El cuerpo del delito en el «crimen de la Guardia Urbana»

Nuestra Ley de Enjuiciamiento Criminal recoge el «cuerpo del delito» dentro de la fase de instrucción, considerando como tal a la persona o al objeto sobre el que recae el delito, los instrumentos y los efectos relacionados con el delito cometido. Todos ellos prueban la comisión de un delito o de un crimen.

Paz Velasco de la Fuente

Mucha gente piensa que el cuerpo del delito es el cadáver de la víctima hallado en la escena del crimen. Pero no es así, porque se trata de mucho más.
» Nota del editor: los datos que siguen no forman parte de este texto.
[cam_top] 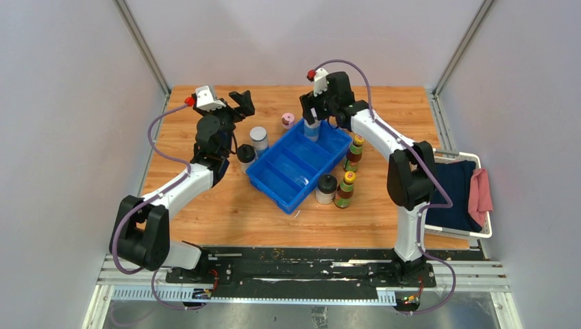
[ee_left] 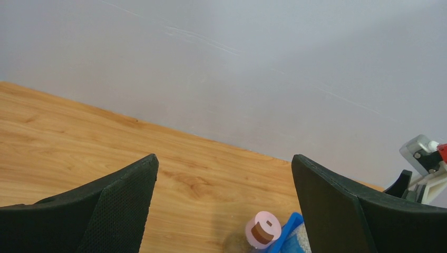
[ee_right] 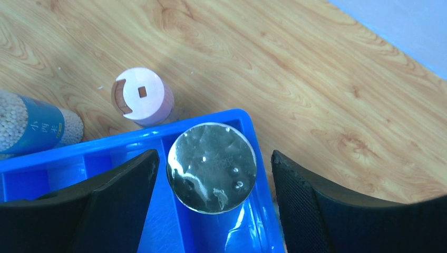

El corpus delicti es una institución de carácter procesal y está integrada por un conjunto de elementos objetivos que forman parte de un evento criminal o delictivo. Todos estos elementos permiten probar la existencia de un delito a través de la investigación, y vincular un crimen a un determinado sujeto (responsabilidad penal o imputabilidad).

Elementos del cuerpo del delito

El cuerpo del delito o corpus criminis es la persona o el objeto (material) sobre el que recae el delito. La conducta delictiva en este caso es el presunto asesinato con alevosía de Pedro Rodríguez, y el cuerpo del delito, en sentido estricto, sería el cadáver calcinado encontrado el 4 de mayo de 2017, en el pantano de Foix.

El corpus instrumentorum son todos aquellos medios o instrumentos que los acusados podrían haber utilizado para perpetrar el crimen con éxito. El Ministerio Fiscal ha planteado seis hipótesis en el juicio oral: desde el uso de un arma blanca, un arma de fuego o incluso la suministración de algún fármaco, como medios empleados para asesinar, presuntamente, a Pedro Rodríguez. Esto respondería a la pregunta de cómo fue asesinada la víctima (modus operandi), para la cual no hay una respuesta debido al estado en el que se hallaron los restos. No se sabe cuál fue el arma homicida, ni cómo murió Pedro Rodríguez, pero sí se afirmó que se utilizó un acelerante para quemar y calcinar el cadáver dentro del maletero de su vehículo, produciéndose el denominado «efecto horno».

El corpus probatorium o piezas de convicción: objetos, indicios, rastros o vestigios que se han recogido en la escena del crimen principal (planta baja de la vivienda de Rosa Peral), en la casa de Rubén (su exmarido) y en la escena del crimen final o escena del abandono del cadáver. Todas ellas tienen, o bien han tenido, relación directa con el crimen y sirven para probar la culpabilidad del autor de un crimen y su relación con ese delito. En el juicio, la gran mayoría de las pruebas presentadas son pruebas indiciarias, los testigos son de referencia y no hay ninguna prueba que relacione de modo directo y de modo irrefutable a los acusados con la muerte de Pedro Rodríguez.

Finalmente los efectos del delito, es lo que se obtiene con ese crimen. Respondería al móvil o al por qué se asesinó a Pedro Rodríguez, pregunta que también sigue sin respuesta.

Tras la última pericial llevada a cabo este martes en la sala —la psicológica—, solo nos queda escuchar las declaraciones de los acusados: Rosa Peral y Albert López. Quizás de las versiones absolutamente contradictorias de ambos acusados, el jurado popular pueda discernir lo que ocurrió realmente la noche del 1 de mayo de 2017. 

Sin embargo, hoy ha quedado una cosa muy clara: ni Rosa Peral ni Albert López son «psicópatas» fríos y manipuladores, algo que a muchos y muchas les hubiera alegrado el día.